### EXERCISE REQUIREMENTS
Look below for the line containing "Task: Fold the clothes"; from there through the line containing "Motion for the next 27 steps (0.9", both lines included, please set down each line exactly and nothing else.

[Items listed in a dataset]

------

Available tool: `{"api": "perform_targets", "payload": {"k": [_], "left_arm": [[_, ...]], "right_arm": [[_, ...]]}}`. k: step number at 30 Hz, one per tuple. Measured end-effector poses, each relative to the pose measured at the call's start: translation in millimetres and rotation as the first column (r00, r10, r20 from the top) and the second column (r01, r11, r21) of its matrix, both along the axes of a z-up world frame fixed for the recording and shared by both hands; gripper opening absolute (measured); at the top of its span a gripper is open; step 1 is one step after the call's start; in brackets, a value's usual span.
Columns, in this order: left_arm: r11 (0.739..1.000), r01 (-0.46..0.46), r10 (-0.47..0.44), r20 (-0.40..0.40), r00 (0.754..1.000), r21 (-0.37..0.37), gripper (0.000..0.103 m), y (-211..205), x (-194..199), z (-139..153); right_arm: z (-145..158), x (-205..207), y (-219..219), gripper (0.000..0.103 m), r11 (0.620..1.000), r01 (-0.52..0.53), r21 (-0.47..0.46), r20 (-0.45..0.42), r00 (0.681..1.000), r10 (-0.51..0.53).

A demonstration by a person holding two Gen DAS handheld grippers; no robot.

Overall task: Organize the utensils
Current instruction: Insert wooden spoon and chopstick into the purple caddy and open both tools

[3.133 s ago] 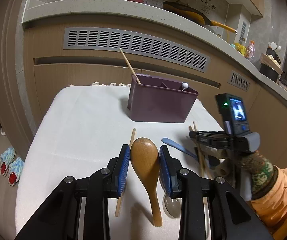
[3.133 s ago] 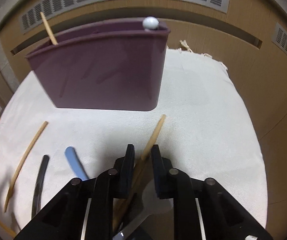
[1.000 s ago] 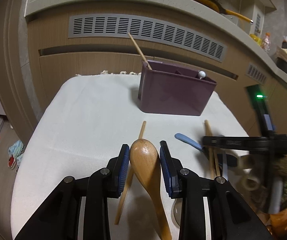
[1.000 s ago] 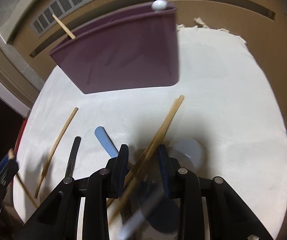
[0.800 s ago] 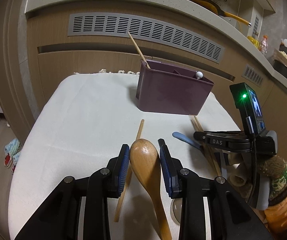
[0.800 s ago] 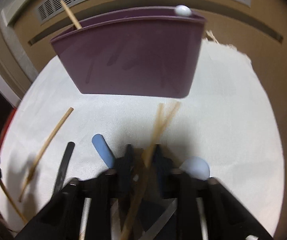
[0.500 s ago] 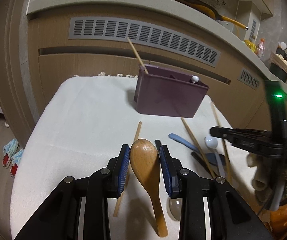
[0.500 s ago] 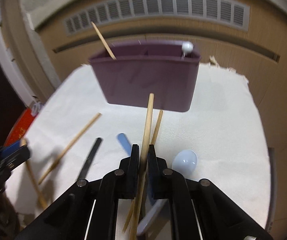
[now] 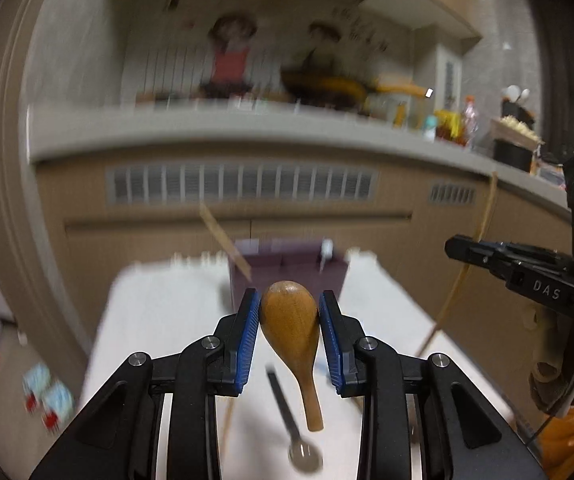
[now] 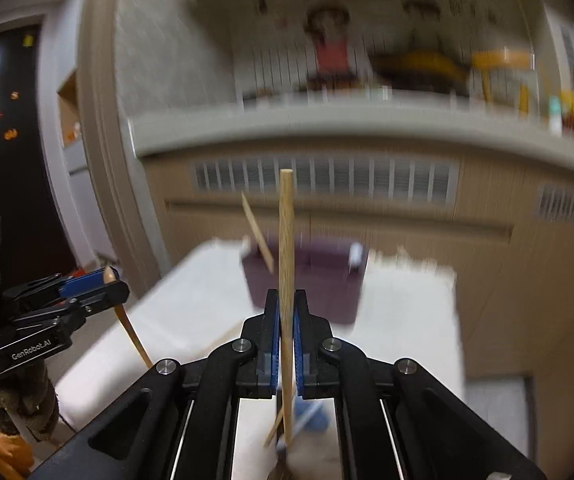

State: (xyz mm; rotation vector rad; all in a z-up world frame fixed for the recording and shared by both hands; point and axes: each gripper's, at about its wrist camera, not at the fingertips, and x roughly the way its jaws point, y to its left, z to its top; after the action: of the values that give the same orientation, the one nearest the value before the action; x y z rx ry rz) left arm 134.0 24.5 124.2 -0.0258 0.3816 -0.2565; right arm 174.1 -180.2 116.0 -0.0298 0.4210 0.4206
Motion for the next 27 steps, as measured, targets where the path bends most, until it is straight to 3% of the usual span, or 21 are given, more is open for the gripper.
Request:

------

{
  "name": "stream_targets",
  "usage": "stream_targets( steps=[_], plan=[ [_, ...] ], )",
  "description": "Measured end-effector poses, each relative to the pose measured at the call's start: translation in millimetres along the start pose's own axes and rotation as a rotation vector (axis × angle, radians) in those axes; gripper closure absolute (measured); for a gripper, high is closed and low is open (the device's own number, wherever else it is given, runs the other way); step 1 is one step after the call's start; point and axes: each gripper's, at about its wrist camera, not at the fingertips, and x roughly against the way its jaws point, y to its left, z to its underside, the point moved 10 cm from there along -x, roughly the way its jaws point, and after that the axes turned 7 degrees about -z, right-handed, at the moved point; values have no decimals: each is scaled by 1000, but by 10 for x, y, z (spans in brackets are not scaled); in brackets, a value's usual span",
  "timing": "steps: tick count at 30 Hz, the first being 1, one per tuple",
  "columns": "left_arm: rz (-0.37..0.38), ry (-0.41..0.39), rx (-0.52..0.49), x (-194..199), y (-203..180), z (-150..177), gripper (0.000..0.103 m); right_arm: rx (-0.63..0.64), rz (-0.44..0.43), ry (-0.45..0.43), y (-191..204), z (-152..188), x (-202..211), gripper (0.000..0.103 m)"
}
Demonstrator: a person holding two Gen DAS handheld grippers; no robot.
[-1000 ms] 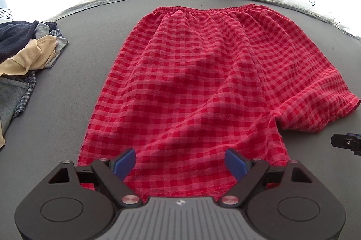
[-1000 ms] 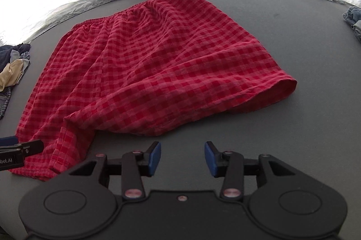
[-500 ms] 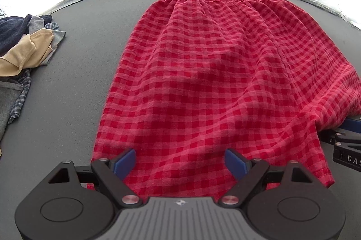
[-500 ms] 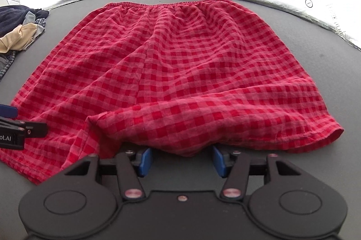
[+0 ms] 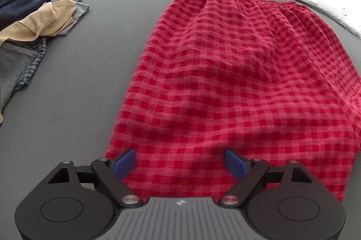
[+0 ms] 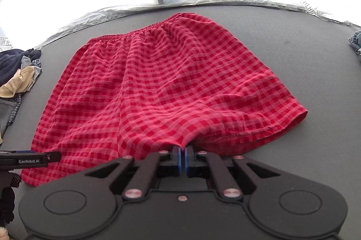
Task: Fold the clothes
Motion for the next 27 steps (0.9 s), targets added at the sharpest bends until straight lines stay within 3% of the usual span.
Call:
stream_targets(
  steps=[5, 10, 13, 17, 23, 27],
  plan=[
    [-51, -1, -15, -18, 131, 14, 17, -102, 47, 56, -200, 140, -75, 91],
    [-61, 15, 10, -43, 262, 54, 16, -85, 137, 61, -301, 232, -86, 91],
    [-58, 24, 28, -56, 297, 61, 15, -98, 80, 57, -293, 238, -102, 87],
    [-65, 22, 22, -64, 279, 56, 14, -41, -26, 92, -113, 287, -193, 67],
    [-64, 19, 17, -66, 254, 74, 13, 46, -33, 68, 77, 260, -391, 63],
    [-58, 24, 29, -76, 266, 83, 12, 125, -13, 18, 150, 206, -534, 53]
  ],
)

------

### SOLUTION
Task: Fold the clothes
Motion for the next 27 steps (0.9 s), targets added at the sharpest bends until straight lines stay within 3% of the usual span.

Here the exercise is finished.